TO DO:
The answer consists solely of the data below, reproduced exactly.
- Opening Delimiter -
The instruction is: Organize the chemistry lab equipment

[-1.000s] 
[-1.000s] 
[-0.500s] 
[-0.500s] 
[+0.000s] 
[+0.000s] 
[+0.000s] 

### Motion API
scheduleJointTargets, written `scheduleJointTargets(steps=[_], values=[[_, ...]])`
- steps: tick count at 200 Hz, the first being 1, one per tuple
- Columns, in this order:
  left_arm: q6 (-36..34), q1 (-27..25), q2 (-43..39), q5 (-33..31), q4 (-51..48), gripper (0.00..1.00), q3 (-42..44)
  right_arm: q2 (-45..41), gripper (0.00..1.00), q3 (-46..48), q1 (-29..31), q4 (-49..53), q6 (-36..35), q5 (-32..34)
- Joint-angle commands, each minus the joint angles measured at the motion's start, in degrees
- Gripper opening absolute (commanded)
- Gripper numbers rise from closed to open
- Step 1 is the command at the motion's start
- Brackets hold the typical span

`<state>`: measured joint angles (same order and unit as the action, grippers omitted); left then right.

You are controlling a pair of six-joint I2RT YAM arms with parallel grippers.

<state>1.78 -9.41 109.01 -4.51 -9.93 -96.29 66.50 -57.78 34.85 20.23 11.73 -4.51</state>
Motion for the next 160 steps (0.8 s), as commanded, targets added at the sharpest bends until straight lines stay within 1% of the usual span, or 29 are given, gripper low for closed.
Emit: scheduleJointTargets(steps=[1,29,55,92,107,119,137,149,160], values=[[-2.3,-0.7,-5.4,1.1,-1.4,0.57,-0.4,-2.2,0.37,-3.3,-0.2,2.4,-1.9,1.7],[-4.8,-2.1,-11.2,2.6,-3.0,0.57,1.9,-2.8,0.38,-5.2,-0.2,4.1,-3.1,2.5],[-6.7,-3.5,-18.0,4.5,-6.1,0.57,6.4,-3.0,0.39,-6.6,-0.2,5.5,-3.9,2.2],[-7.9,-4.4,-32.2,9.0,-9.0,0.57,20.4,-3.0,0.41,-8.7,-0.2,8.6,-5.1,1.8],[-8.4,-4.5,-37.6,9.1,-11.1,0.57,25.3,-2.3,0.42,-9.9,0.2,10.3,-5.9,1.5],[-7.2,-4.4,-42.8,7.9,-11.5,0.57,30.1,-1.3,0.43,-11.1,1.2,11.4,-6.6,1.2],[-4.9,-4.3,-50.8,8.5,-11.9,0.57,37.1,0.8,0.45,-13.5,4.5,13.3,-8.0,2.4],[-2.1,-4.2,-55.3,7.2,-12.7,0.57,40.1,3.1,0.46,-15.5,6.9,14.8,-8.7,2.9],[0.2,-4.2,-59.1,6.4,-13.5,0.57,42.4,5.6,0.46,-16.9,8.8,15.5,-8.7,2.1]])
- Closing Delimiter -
REPLY TO THE TASK:
The instruction is: Organize the chemistry lab equipment

[-1.000s] 
[-1.000s] 
[-0.500s] 
[-0.500s] 
[+0.000s] 
[+0.000s] 
[+0.000s] 

### Motion API
scheduleJointTargets, written `scheduleJointTargets(steps=[_], values=[[_, ...]])`
- steps: tick count at 200 Hz, the first being 1, one per tuple
- Columns, in this order:
  left_arm: q6 (-36..34), q1 (-27..25), q2 (-43..39), q5 (-33..31), q4 (-51..48), gripper (0.00..1.00), q3 (-42..44)
  right_arm: q2 (-45..41), gripper (0.00..1.00), q3 (-46..48), q1 (-29..31), q4 (-49..53), q6 (-36..35), q5 (-32..34)
- Joint-angle commands, each minus the joint angles measured at the motion's start, in degrees
- Gripper opening absolute (commanded)
- Gripper numbers rise from closed to open
- Step 1 is the command at the motion's start
- Brackets hold the typical span

`<state>`: measured joint angles (same order and unit as the action, grippers omitted); left then right.

You are controlling a pair of six-joint I2RT YAM arms with parallel grippers.

<state>1.78 -9.41 109.01 -4.51 -9.93 -96.29 66.50 -57.78 34.85 20.23 11.73 -4.51</state>
Motion for the next 160 steps (0.8 s), as commanded, targets added at the sharpest bends until straight lines stay within 1% of the usual span, or 29 are given, gripper low for closed.
Emit: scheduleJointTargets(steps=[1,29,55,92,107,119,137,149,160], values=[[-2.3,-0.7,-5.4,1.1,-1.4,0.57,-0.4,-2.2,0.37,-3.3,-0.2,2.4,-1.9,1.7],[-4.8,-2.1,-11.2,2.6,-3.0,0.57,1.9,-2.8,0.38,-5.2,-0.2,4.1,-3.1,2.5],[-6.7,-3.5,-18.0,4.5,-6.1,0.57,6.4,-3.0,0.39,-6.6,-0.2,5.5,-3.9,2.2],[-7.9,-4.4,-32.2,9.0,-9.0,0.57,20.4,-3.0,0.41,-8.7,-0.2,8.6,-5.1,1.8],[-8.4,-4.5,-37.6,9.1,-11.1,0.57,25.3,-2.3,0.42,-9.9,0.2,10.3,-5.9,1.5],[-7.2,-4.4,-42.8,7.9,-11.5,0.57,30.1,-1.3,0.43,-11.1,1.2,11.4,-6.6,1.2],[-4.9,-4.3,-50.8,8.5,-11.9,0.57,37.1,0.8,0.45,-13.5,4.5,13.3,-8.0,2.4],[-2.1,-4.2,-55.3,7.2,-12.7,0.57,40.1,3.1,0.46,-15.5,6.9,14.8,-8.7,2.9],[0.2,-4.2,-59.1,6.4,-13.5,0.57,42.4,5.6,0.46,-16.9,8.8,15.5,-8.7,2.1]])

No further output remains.